Danez Smith is the author of [insert] boy (2014, YesYes Books), a finalist for the Lambda Literary Award and the Norma Farber First Book Award from the Poetry Society of America. His 2nd collection will be published by Graywolf Press in 2017. His work has published & featured widely including in Poetry Magazine, Beloit Poetry Journal, Buzzfeed, Blavity, & Ploughshares. He is a 2014 Ruth Lilly - Dorothy Sargent Rosenberg Fellow, a Cave Canem and VONA alum, and a recipient of a McKnight Foundation Fellowship. He is a 2-time Individual World Poetry Slam finalist, placing 2nd in 2014. He edits for The Offing & is a founding member of 2 collectives, Dark Noise and Sad Boy Supper Club. He lives in the midwest most of the time.


About KetzalCoatlicue

KetzalCoatlicue (Precious Mother Earth) is a Kalpulli (learning community) of Indigenous people joined by the desire to learn, share and live the tradition of Mexican Aztec dance. Led by director Aztec Dance Captain Susana De León, KetzalCoatlicue pursues this spiritual, mental, and physical vocation with music from the sacred drum, conch shells, seeds and other instruments gifted by the natural environment.


KetzalCoatlicue was established in the year 2000 in South Minneapolis. Since then, KetzalCoatlicue has developed three programs for children and youth and teachers workshops twice a week to multiage members. KetzalCoatlicue has participated in community celebrations, educational and political events and holds three annual ceremonies connected to cultural Mexican traditions. They are located in South Minneapolis and joining the group is free.


About Voice of Culture VoC
Since 2008, VoC has served as a core for Black arts and culture in Minnesota. Voice of Culture is a collection of artists dedicated to the study of West African arts and culture.  We are also artists and social activists committed to using our art as a vehicle for social change, namely Black Liberation.  The VoC philosophy explores the connections between many forms of Black art.  We do this through presentations, sharing, workshops, artist residencies, presentations in schools, and cultural exchange.  

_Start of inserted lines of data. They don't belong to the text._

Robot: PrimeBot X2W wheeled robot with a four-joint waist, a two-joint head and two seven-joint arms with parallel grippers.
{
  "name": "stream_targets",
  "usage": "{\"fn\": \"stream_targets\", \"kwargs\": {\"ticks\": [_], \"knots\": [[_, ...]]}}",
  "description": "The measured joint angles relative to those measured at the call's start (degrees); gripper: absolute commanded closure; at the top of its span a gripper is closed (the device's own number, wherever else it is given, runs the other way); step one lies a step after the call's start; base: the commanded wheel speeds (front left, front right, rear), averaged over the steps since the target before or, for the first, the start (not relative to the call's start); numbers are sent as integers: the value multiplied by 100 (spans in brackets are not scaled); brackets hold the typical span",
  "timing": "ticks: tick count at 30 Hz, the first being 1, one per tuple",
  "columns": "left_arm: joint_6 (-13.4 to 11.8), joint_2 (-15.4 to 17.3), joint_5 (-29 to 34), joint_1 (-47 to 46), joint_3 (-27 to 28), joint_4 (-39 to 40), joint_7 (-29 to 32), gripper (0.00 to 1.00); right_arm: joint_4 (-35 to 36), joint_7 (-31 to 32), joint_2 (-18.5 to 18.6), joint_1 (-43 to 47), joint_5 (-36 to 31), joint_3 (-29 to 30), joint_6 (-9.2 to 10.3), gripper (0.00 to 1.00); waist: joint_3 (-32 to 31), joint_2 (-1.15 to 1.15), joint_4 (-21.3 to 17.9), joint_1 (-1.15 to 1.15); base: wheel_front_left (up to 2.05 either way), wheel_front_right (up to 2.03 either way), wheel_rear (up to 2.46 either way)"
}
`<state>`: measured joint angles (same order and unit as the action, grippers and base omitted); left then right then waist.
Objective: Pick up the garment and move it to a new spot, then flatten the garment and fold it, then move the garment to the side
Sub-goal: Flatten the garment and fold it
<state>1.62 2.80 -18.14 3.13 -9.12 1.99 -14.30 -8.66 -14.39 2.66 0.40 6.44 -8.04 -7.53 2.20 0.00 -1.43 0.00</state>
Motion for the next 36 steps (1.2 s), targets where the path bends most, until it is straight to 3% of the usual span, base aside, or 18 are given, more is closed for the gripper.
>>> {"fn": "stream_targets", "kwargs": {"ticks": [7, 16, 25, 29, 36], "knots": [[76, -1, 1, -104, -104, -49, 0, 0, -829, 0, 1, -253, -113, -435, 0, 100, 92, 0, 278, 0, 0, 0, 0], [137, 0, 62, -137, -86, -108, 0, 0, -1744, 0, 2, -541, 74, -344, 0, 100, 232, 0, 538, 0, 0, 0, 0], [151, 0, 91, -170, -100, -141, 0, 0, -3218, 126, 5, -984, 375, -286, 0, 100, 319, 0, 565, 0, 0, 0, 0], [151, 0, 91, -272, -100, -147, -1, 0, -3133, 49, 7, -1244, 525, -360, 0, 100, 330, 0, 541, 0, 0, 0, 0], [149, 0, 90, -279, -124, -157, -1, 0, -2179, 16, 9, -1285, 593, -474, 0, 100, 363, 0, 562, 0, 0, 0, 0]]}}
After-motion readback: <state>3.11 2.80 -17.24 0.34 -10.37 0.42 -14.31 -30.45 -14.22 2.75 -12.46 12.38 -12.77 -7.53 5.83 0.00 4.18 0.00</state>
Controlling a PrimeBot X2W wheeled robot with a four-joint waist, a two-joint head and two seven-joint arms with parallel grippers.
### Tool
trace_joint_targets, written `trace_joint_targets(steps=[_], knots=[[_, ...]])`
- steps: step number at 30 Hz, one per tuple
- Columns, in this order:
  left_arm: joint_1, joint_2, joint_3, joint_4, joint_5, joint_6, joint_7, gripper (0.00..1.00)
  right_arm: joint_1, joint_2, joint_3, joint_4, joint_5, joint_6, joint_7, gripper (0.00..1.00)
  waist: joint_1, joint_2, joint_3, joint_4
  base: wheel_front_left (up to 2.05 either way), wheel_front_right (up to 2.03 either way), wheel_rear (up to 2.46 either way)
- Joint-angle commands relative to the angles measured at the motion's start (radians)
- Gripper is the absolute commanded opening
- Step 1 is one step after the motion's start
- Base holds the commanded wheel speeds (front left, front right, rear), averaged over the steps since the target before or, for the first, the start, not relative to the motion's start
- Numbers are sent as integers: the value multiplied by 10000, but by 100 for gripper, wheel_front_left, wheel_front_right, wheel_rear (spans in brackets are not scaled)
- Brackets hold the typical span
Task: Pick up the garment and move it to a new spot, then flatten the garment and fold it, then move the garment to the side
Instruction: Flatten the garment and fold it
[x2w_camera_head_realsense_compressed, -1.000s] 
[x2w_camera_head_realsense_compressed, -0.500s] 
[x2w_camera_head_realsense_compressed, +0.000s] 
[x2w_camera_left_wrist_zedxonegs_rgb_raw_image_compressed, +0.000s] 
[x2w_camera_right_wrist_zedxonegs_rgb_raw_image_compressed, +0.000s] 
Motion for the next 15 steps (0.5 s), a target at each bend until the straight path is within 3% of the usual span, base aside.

As is custom in West Africa, all company members play instruments, sing and dance in the
cultural tradition.  We strive to share the beauty and the cultural specificity of the traditional rhythms, movements, and songs of West African people.  As descendants of enslaved Africans, this study is a great honor to us, and an attempt to discover truths about the culture we lost over the Middle Passage. It is through the art of our ancestral people that we come to
understand our history, our ancestry, and our places in contemporary society.